Mariya Khomutova (born March 9, 1987) is a Ukrainian actress and playwright currently based in Canada. She is most noted for the stage play The First Métis Man of Odesa, a collaboration with her husband Matthew MacKenzie, for which they won the Dora Mavor Moore Award for Outstanding New Play, Independent Theatre in 2023.

== Biography ==
A native of Odesa, she had a number of stage and film acting roles in Ukraine, most notably a supporting part as Kursantka in the film Battle for Sevastopol, before meeting MacKenzie when he was in the country on a cultural exchange. The First Métis Man of Odesa, a dramatization of their relationship and the impact of outside events such as the COVID-19 pandemic and the Russian invasion of Ukraine on their family, premiered at The Theatre Centre in Toronto, Ontario in March 2023, before embarking on a national tour of Canada with engagements in Edmonton, Vancouver, Saskatoon and Winnipeg.
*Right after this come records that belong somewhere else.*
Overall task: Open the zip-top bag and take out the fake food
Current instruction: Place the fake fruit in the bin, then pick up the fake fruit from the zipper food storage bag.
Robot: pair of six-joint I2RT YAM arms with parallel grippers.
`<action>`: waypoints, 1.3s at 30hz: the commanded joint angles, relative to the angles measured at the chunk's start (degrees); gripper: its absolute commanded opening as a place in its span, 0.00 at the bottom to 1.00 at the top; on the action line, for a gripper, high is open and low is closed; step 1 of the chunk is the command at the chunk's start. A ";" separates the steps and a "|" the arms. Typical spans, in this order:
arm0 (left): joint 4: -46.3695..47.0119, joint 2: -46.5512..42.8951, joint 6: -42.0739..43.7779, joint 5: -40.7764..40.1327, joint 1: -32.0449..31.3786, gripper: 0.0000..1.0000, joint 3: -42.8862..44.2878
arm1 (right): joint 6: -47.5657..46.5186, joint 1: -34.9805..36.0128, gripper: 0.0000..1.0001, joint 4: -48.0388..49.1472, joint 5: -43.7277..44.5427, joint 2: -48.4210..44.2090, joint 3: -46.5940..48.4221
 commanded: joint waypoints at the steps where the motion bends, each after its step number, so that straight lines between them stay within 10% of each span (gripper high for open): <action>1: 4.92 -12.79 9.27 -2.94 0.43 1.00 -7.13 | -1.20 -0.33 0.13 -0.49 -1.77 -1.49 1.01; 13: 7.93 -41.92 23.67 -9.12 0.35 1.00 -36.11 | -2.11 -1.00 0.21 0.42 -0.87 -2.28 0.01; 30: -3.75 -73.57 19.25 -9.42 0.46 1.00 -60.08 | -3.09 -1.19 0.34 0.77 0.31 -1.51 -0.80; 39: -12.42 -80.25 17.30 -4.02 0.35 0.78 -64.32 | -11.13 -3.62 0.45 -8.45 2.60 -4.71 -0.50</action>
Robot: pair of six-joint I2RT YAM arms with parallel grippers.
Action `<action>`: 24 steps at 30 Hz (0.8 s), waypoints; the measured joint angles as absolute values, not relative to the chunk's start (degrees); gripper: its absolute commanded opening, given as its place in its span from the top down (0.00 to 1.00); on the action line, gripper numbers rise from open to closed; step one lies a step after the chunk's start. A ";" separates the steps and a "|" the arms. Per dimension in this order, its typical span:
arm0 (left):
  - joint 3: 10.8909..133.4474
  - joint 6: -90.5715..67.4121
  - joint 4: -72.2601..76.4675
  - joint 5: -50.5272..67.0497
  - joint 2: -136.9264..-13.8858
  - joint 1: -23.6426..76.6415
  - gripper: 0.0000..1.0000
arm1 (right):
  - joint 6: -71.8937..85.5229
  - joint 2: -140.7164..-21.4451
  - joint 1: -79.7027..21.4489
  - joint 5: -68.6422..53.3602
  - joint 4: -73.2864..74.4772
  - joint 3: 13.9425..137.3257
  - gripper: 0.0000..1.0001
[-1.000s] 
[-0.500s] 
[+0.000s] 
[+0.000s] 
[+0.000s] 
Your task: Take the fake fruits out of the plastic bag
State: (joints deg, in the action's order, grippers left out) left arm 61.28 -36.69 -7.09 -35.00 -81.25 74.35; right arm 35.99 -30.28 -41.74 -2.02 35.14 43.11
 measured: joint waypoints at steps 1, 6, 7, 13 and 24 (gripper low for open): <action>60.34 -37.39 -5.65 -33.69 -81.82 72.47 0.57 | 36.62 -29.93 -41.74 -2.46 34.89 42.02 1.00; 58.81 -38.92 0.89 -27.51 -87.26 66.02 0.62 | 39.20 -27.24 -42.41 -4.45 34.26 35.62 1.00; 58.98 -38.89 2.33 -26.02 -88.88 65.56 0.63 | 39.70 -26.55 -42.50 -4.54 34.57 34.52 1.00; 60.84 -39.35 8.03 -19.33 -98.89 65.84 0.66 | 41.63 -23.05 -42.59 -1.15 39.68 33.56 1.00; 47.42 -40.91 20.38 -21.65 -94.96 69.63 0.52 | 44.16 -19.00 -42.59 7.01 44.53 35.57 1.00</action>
Mackenzie and Khomutova were jointly credited as co-writers of the play even though Khomutova had no prior experience as a playwright, and starred in the production together even though MacKenzie had only limited prior experience as an actor.

She also participated in an online reading of Lianna Makuch's stage play Barvinok (Blood of Our Soil), which was staged by the Blyth Festival in 2022 as a special fundraiser for humanitarian efforts in Ukraine.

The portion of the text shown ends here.